In those times it was customary to preserve the body. Thus, Saint Caterina’s head is kept in a tabernacle of the altar in the Cappella di Santa Caterina. Her dried up thumb is also displayed here along with a whip she used for self castigation. The rest of her body is in Rome.
Her house, Casa di Santa Caterina is located on Costa di Sant’Antonio (tel. 0577 22 15 62). The rooms were made into chapels in the 15th century and are frescoed by the Sienese school with events of her life. Some of her belongings and her cell are in different rooms. 
This was her and her large family's house. A passionate devotee to religion from very young age, at 7 she decided to remain a virgin for the rest of her life and when she was a teenager she would go for days without eating. These periods alternated with periods she devoted to taking care of those in need. There are endless letters she dictated to send to powerful figures during the period. She was an influential ambassador for Florence going to Avignon to bring the Pope back to Rome. She died at 33, was canonized about 80 years later, and was named "Doctor" of the Church in the 20th century.
Fortezza Medicea or Forte di Santa Barbara (Picture 3) commissioned by Cosimo I de Medici in the 16th century is a classical fortress dating from the beginning of the Grand Duchy when Florence had taken control of Siena.

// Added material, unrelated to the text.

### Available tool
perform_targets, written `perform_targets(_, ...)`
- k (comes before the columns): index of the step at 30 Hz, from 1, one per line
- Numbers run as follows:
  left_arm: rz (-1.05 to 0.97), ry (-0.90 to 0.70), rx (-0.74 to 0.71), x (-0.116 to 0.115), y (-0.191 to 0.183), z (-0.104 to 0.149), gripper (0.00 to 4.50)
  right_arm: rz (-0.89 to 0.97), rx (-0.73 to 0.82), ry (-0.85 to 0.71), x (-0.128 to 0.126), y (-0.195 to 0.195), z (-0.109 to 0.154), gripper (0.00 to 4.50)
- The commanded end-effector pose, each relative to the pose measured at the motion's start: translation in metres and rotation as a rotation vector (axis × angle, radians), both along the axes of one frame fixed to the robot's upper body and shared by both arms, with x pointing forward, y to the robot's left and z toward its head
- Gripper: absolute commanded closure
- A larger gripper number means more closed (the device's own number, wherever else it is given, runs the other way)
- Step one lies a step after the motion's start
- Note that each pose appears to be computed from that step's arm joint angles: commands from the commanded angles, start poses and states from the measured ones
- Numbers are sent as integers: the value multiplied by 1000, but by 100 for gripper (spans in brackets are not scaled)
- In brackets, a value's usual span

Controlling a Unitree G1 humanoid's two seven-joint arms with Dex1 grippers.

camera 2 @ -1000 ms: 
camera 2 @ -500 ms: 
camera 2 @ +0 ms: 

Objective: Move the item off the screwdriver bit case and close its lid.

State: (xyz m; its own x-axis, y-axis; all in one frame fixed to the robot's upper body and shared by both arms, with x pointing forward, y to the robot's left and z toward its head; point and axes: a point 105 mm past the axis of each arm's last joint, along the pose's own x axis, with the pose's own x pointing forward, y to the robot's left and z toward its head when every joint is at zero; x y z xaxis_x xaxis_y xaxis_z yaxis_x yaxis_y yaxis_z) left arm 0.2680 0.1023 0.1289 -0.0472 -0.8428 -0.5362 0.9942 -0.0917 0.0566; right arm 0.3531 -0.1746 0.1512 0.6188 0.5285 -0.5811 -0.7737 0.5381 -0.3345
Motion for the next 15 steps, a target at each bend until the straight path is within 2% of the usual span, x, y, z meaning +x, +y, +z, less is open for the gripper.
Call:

Head for the Loggia dei Mercanzia dating from the 15th century which used to be crowded with merchants doing business in the old times. Then head east along Banchi di Sotto to observe the Renaissance Palazzo Piccolomini (Picture 2), the city´s archive. Continue eastwards to find Pietro Lorenzetti’s frescoes in the 13th century Basilica di Santa Maria dei Servi and the Porta Romana built in the 1300s.
Departing again from the Loggia dei Mercanzia along Banchi di Sopra is the 13th Palazzo Tolomei at the edge of the square of the same name. Then heading north you reach Piazza Salimbeni flanked by Palazzo Tantucci, Palazzo Salimbeni in the Gothic style and the Palazzo Spannocchi in the Renaissance style and fronted by 29 busts watching over observers.
From the Piazza Salimbeni going northeast on Via dei Rossi you find the Chiesa di San Francesco which was used as barracks and survived a fire. Nextdoor is the Oratorio di San Bernardino (tel. 0577 28 30 48; Piazza san Francesco 9) where there are frescoes by il Sodoma and a museum displaying religious works.